3 The scale of the problem

18. We found general agreement that the scale of the problem had been under-estimated and that this had a bearing on the efficiency with which the compensation schemes were administered from the outset. The Minister acknowledged that the DTI and others had seriously underestimated the number of claims that could be made after the two schemes had been approved by the courts.[24] The Department speculated that, had the scale of the problem been recognised at the time, those negotiating the Handling Agreements might have recognised that the complexity of the Agreements, while accurately reflecting common law and the court judgments, was not suitable for such a large scale exercise. The complexity of the Agreements had slowed delivery of compensation, and a simpler scheme that involved more averaging of compensation payments would have been quicker to deliver, if less fair to some individuals.[25]

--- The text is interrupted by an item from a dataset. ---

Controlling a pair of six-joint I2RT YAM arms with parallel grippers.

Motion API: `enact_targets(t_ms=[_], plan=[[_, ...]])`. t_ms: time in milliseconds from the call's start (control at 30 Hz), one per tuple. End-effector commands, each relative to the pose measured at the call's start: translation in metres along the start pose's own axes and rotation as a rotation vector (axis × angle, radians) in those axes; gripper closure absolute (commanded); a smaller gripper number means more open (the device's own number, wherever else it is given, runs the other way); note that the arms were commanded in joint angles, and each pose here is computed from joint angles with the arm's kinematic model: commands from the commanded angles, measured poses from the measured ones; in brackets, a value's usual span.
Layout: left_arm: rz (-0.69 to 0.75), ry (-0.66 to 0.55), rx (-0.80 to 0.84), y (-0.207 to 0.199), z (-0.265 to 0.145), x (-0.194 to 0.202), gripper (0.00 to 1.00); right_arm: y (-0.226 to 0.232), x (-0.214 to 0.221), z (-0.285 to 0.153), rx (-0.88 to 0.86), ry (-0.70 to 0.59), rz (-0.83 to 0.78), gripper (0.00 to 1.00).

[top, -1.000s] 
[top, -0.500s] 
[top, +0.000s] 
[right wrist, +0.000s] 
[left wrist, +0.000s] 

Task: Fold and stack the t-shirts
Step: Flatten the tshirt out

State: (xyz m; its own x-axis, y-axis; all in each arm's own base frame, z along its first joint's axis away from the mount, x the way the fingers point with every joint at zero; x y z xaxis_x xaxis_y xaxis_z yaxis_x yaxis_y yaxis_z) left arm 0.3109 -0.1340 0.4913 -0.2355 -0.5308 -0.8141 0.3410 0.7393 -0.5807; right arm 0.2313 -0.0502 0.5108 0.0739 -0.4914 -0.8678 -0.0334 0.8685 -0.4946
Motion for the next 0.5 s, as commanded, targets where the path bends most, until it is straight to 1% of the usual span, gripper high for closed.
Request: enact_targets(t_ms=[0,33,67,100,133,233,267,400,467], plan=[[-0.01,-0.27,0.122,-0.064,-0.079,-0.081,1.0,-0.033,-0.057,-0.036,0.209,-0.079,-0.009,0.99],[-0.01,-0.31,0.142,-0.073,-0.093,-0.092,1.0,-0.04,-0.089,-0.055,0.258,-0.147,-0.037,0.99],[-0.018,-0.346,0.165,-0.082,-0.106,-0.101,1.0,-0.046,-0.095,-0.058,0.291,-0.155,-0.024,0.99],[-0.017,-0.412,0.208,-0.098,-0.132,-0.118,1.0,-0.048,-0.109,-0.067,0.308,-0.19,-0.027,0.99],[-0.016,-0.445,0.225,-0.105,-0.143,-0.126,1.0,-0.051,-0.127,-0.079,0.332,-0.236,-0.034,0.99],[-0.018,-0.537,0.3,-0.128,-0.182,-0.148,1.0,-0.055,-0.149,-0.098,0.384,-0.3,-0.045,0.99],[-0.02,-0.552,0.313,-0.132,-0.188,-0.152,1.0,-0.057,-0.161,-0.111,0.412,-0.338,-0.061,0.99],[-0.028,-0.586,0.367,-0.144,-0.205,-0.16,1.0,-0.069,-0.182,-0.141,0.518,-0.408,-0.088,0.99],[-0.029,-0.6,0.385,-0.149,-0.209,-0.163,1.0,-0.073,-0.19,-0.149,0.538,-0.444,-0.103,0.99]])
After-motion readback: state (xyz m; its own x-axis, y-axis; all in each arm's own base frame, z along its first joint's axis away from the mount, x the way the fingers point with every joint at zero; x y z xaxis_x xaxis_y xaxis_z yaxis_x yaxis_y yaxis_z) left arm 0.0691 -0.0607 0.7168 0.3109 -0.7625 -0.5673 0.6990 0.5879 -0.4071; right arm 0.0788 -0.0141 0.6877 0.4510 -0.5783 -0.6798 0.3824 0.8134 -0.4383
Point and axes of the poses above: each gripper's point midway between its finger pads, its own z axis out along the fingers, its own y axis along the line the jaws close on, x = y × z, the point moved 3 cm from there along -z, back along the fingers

19. The English Monitoring Group was concerned that what its members saw as the "extraordinarily complicated" compensation arrangements were underpinned by an adversarial approach, which the Group attributed to a hangover from the original court process.[26] From its inception the Group had worked with all interested parties to "obviate the blame culture which had developed" at the beginning of the exercise.[27] It seems that such a culture might not have dissipated entirely. The CSG disputed the Minister's assertion that the mining unions and claimants solicitors had been involved in any initial scoping exercise:

"Neither the unions nor claimants' solicitors were involved initially in estimating likely claim volumes and capacities in either scheme. It appeared to the Claimants' Group after agreeing the COPD claims' handling agreement, that there had been inadequate planning and provision for what was likely in our view, to be very many more claims than the DTI envisaged."[28]

20. It is not clear from the evidence submitted to us how the DTI, with or without the input from other interested parties, could have been expected to gauge better the demand for the coal health compensation schemes, although it is disturbing that the Department's initial estimates were so wide of the mark. What is more important, however, is the way the Department and its contractors reacted once the true scale of that demand was recognised.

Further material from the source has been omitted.